Adaptive Optimizing Control of an Ideal Reactive Distillation Column

Abstract Control of reactive distillation (RD) systems is a challenging problem due to nonlinear dynamic and steady state behavior arising from complex interactions between reaction kinetics and vapor liquid equilibria. The focus of work reported in the literature on control of RD systems is on solving servo and regulatory control problems. However, when the unmeasured disturbances / system parameters drift from their nominal values, the operating performance of a RD system can potentially be improved if real time optimization (RTO) techniques are employed for deciding the optimum operating point on-line. In this work, an integrated RTO and adaptive nonlinear model predictive control (NMPC) approach has been proposed for operating an RD system in a economically optimal manner. At the core of the integrated scheme is a nonlinear Bayesian state and parameter estimator, which is used as a common link between the RTO and the NMPC components.

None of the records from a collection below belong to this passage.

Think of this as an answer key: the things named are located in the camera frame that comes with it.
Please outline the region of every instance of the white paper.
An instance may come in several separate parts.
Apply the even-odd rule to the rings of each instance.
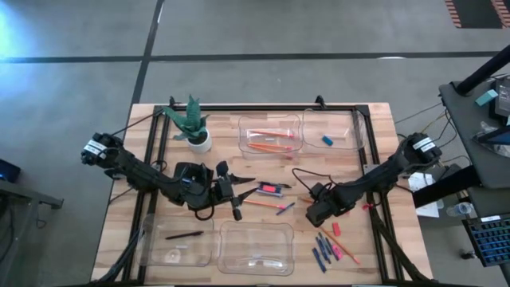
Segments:
[[[409,188],[412,191],[418,191],[423,187],[431,185],[432,183],[435,183],[434,179],[432,178],[432,175],[425,174],[424,176],[421,172],[415,172],[409,177]],[[437,203],[432,202],[425,206],[417,208],[416,214],[419,216],[439,218]]]

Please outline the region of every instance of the water bottle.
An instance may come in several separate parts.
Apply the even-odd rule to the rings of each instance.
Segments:
[[[473,205],[471,203],[461,202],[454,206],[448,207],[448,209],[446,209],[446,213],[448,216],[455,217],[455,216],[470,214],[472,210],[473,210]]]

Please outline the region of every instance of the blue eraser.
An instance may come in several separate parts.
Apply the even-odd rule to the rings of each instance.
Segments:
[[[485,92],[485,94],[481,95],[477,100],[477,104],[479,106],[483,106],[484,104],[487,104],[489,101],[497,97],[497,92],[494,90],[488,90]]]
[[[322,137],[322,141],[324,141],[328,146],[332,146],[333,145],[332,139],[328,138],[327,136],[323,136]]]

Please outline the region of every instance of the succulent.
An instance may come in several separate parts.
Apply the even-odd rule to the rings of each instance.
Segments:
[[[199,99],[194,100],[190,95],[190,101],[186,106],[186,116],[179,114],[169,107],[164,107],[163,111],[182,132],[180,135],[174,136],[174,140],[197,140],[206,136],[206,120],[209,115],[200,117]]]

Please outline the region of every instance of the red object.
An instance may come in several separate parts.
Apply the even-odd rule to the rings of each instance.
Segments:
[[[271,186],[266,186],[266,185],[262,186],[262,190],[267,191],[267,192],[277,192],[276,187],[271,187]]]
[[[335,236],[340,236],[340,226],[338,225],[338,222],[333,222],[333,232],[335,233]]]

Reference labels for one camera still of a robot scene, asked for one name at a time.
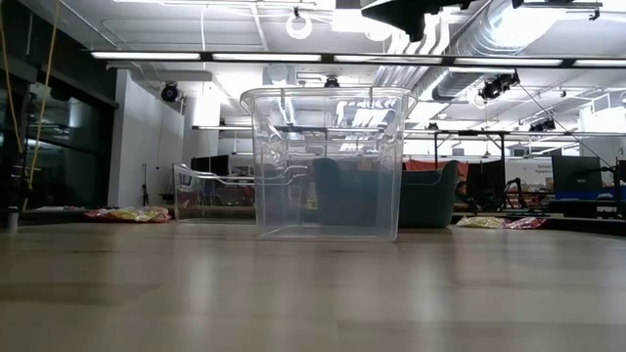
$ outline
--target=clear plastic bin
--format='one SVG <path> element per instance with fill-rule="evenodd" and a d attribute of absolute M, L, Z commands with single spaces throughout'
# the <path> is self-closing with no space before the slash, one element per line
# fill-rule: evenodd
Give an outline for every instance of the clear plastic bin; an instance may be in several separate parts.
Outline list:
<path fill-rule="evenodd" d="M 270 88 L 242 94 L 254 139 L 261 238 L 394 241 L 404 119 L 401 88 Z"/>

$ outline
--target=fluorescent light fixture
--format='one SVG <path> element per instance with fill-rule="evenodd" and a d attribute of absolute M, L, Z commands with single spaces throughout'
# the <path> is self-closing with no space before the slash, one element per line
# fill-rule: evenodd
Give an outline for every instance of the fluorescent light fixture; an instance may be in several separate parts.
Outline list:
<path fill-rule="evenodd" d="M 252 127 L 247 126 L 194 126 L 194 129 L 215 130 L 215 131 L 251 131 Z"/>
<path fill-rule="evenodd" d="M 329 132 L 382 132 L 380 128 L 328 128 Z"/>
<path fill-rule="evenodd" d="M 199 60 L 199 53 L 151 52 L 93 52 L 94 59 L 102 60 Z"/>
<path fill-rule="evenodd" d="M 514 68 L 494 68 L 494 67 L 450 67 L 450 72 L 455 73 L 515 73 Z"/>
<path fill-rule="evenodd" d="M 320 62 L 321 55 L 311 54 L 213 54 L 214 61 L 241 61 L 241 62 Z"/>
<path fill-rule="evenodd" d="M 335 55 L 339 63 L 439 65 L 441 58 L 415 57 L 404 55 Z"/>
<path fill-rule="evenodd" d="M 404 130 L 404 133 L 406 134 L 420 134 L 420 133 L 434 134 L 435 132 L 439 132 L 439 131 L 427 130 L 427 129 L 405 129 Z"/>
<path fill-rule="evenodd" d="M 559 66 L 561 59 L 533 59 L 533 58 L 457 58 L 455 65 L 467 66 Z"/>
<path fill-rule="evenodd" d="M 298 0 L 113 0 L 117 3 L 135 3 L 135 4 L 157 4 L 157 5 L 217 5 L 217 6 L 231 6 L 242 7 L 247 6 L 247 3 L 256 4 L 257 6 L 264 7 L 280 7 L 289 8 L 290 6 L 300 6 L 304 8 L 316 8 L 317 3 L 313 1 L 298 1 Z"/>
<path fill-rule="evenodd" d="M 568 132 L 530 132 L 530 131 L 513 131 L 512 136 L 567 136 Z"/>
<path fill-rule="evenodd" d="M 626 60 L 576 60 L 574 66 L 620 67 L 626 66 Z"/>

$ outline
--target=plastic bag
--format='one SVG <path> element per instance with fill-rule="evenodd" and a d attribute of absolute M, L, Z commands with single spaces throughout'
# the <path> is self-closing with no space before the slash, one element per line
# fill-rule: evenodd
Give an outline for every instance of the plastic bag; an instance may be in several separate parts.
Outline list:
<path fill-rule="evenodd" d="M 169 211 L 159 206 L 121 209 L 98 209 L 85 213 L 90 219 L 111 222 L 164 223 L 171 219 Z"/>
<path fill-rule="evenodd" d="M 525 229 L 537 229 L 546 222 L 546 219 L 537 219 L 534 217 L 527 217 L 513 222 L 505 224 L 505 229 L 513 230 L 525 230 Z"/>
<path fill-rule="evenodd" d="M 502 229 L 506 221 L 493 216 L 476 216 L 472 218 L 464 216 L 463 219 L 459 220 L 457 226 L 478 229 Z"/>

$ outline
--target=white wall
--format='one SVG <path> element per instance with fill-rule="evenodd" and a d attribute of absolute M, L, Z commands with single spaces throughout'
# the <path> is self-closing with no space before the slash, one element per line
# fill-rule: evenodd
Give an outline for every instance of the white wall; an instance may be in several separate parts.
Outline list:
<path fill-rule="evenodd" d="M 130 72 L 117 72 L 112 136 L 109 205 L 140 206 L 147 164 L 150 204 L 160 204 L 168 192 L 171 164 L 182 160 L 184 117 L 132 80 Z"/>

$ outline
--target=security camera
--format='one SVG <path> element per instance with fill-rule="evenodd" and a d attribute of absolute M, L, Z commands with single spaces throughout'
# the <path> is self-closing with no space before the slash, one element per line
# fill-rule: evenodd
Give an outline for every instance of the security camera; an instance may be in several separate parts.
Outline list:
<path fill-rule="evenodd" d="M 164 102 L 175 103 L 180 97 L 180 91 L 178 90 L 178 83 L 165 82 L 165 88 L 160 92 L 160 97 Z"/>

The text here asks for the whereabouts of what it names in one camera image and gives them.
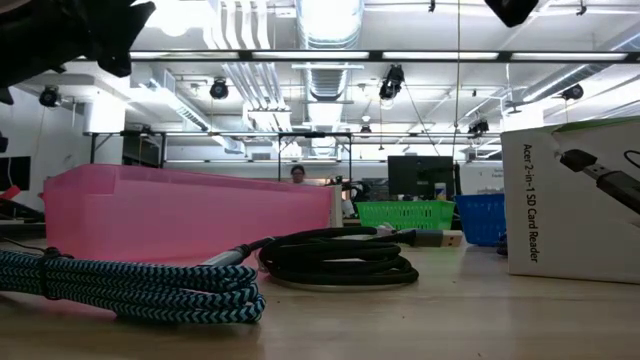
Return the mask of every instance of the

Estimates of the drifting unmeasured disturbances / parameters generated by the state estimator are used to update the steady state model used for RTO and the dynamic model used for predictions. This facilitates relatively frequent application of RTO without having to wait for the system to reach steady state and makes the NMPC formulation adaptive. Efficacy of the proposed integrated optimizing control scheme is demonstrated by conducting simulation studies on an ideal RD column. The control problem under investigation is optimal inferential control of product concentrations in the face of drifting reactant flow disturbance. Analysis of the simulation results reveals that the proposed integrated approach is able to satisfactorily identify and track economically beneficial optimum operating point of the system.